There is something I can look up right now which may be comparable to what Ritchie is saying, about American poverty vs the world's average income. There are a number of websites (one of which I found some years ago I can no longer locate) which allow you to input a yearly income amount which will tell you where you fall globally. If you make X dollars per year, it puts you into the top Y percentage in the world. Let's see how this works out. I will provide links on the wiki, poorrichardsprintshop.com/wiki.

The site I'm going to use is called "How Rich Am I?" and if you just Google that phrase, you should find it pretty easily. So, United States of America, if our income is $30,000 for one adult and zero children. We calculate it out and there's 4.7% of the world which is richer than you. Your income is more than 10.6 times the global median, with the income being shown on their graphs in household-equivalised international dollars. Ok, so $30,000 for one person, that's not too bad. But the current poverty level in the United States, according to HHS, is $12,880 for one person. Let's put that number in and calculate. People richer than you, 16.3% and your income is more than 4.6 times the global median. That’s still pretty good for the whole world. Ritchie had said, in what Reagan read, that the U.S. poverty level was 800 times higher than the world's average income. Well, based on what I just found, it appears we are 460% higher than the global median, which isn't quite the same as the average.

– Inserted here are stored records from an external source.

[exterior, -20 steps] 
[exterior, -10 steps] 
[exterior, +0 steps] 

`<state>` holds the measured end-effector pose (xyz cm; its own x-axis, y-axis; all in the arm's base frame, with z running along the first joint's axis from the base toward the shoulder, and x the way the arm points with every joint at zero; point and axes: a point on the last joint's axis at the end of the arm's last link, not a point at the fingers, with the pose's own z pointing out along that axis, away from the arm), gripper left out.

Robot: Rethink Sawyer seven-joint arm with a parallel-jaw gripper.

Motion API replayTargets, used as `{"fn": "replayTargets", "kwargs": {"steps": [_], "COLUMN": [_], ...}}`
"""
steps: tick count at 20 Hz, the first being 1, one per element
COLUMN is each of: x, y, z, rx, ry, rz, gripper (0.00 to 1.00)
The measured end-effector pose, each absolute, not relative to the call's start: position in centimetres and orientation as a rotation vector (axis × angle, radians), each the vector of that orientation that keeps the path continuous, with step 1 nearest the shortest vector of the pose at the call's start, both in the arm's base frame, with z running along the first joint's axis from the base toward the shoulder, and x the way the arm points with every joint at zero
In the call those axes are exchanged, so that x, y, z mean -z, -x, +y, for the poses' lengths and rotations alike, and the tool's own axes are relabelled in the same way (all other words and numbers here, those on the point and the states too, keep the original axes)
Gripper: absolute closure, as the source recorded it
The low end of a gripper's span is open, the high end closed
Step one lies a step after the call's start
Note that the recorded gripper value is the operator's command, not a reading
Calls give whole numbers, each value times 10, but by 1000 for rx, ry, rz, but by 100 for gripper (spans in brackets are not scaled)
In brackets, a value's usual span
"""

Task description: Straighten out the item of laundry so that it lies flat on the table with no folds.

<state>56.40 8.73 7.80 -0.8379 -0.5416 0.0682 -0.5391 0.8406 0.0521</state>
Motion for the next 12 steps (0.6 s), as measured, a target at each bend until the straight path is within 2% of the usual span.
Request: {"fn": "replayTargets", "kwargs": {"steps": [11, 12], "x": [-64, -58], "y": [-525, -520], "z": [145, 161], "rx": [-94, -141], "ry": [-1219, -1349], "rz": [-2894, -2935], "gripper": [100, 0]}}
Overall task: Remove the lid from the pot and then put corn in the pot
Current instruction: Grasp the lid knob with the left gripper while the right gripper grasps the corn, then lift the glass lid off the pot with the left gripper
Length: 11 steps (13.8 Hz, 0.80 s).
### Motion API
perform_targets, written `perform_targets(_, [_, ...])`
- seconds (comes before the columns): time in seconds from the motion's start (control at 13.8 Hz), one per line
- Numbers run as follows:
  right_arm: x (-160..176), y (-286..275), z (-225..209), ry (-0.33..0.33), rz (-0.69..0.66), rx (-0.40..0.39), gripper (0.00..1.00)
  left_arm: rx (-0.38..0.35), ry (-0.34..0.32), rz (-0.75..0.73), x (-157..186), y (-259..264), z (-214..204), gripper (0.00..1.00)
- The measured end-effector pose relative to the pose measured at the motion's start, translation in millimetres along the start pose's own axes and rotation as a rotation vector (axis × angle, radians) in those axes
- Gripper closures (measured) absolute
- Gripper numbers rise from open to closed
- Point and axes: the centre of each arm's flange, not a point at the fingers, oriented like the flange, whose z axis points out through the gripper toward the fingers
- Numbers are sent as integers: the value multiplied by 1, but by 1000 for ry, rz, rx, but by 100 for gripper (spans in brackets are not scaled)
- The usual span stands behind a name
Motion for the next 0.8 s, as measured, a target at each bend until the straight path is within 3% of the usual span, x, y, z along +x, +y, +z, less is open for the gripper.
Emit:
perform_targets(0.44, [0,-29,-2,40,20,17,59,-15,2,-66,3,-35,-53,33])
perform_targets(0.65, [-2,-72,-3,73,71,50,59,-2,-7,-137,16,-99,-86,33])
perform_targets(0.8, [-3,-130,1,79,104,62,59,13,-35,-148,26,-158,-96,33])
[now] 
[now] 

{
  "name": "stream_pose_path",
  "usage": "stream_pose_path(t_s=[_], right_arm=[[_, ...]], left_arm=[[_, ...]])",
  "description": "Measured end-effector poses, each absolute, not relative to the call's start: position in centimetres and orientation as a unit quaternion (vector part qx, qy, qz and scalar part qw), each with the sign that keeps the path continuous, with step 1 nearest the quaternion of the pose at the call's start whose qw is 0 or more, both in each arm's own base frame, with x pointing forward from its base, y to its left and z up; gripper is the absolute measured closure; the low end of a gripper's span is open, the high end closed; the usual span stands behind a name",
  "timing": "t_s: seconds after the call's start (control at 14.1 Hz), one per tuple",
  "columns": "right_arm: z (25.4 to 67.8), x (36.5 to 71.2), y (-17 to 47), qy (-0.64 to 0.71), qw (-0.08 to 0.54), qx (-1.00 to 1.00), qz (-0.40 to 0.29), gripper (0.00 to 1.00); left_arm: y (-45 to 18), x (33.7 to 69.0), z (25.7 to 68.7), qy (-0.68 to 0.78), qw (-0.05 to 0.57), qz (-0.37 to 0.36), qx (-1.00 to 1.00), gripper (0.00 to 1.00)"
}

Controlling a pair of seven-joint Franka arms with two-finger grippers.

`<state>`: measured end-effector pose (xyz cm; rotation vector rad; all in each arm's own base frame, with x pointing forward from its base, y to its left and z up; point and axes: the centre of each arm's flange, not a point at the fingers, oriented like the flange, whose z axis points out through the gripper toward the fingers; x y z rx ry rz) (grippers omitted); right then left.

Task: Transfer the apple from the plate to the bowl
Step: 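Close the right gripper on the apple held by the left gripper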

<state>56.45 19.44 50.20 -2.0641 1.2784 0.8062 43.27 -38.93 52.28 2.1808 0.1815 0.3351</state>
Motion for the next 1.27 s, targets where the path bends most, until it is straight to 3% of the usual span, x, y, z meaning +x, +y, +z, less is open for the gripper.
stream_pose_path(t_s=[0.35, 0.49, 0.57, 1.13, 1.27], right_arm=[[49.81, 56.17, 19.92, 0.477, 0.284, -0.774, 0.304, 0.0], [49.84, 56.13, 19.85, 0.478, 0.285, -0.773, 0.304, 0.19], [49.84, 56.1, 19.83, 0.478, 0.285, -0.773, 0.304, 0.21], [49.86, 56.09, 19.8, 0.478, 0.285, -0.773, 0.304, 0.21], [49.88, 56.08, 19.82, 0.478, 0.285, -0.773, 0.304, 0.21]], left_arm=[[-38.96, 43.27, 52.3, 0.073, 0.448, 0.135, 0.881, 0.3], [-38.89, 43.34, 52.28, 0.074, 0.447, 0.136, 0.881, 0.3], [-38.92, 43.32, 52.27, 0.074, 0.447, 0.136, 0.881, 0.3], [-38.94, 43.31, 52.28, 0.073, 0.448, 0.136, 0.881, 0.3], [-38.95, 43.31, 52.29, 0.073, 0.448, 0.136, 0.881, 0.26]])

So, the world has made up some ground on us, but there's still room for improvement. Here's the main trouble that we in America face. We have people, including politicians, that seem hellbent on equalizing the world by bringing the U.S. down to the level of the rest of the world, rather than allowing or even helping the rest of the world to grow to our level.

Why? I'm sure there are numerous reasons. Many of these people are environmentalists, bringing the rest of the world up to our technological and social level would significantly increase the output of everything they feel is destroying the world. More pollution, more CO2, more cars spewing exhaust. The only way for the rest of the world to be allowed to progress is if we regress. If you listened to my episodes on the Incredible Bread Machine, these politicians would most likely fall into the category of the doom-criers. Episode 29 if you want to go back for the specific reference, episodes 27-31 for the complete series on that book.[27 28 29 30 31]

Another theory worth considering is similar to something now appearing in our schools called "critical race theory." Somewhere in our history, we (meaning Americans) exploited non-Americans throughout the world. We stole resources. We stole land. We did, I don’t know, something mean. In the eyes of these people, whoever they are, we just deserve to suffer for these perceived transgressions of our forefathers. For example: there are many that claim we stole the Southwest United States from Mexico in the Mexican War. This is inaccurate. First, we captured the territory over the course of the 2 year war. Actually, we captured most of present day Mexico too. We were occupying Mexico City at the time of the end of the war. We could have, conceivably, annexed the entire thing. Second, we paid Mexico for the territory we kept.

I, personally, disagree with the assertion that we must take that step back, regardless of whether the rest of the world takes their collective step forward. You cannot strengthen the weak, by weakening the strong. It is not a zero-sum game and I firmly believe Reagan understood that.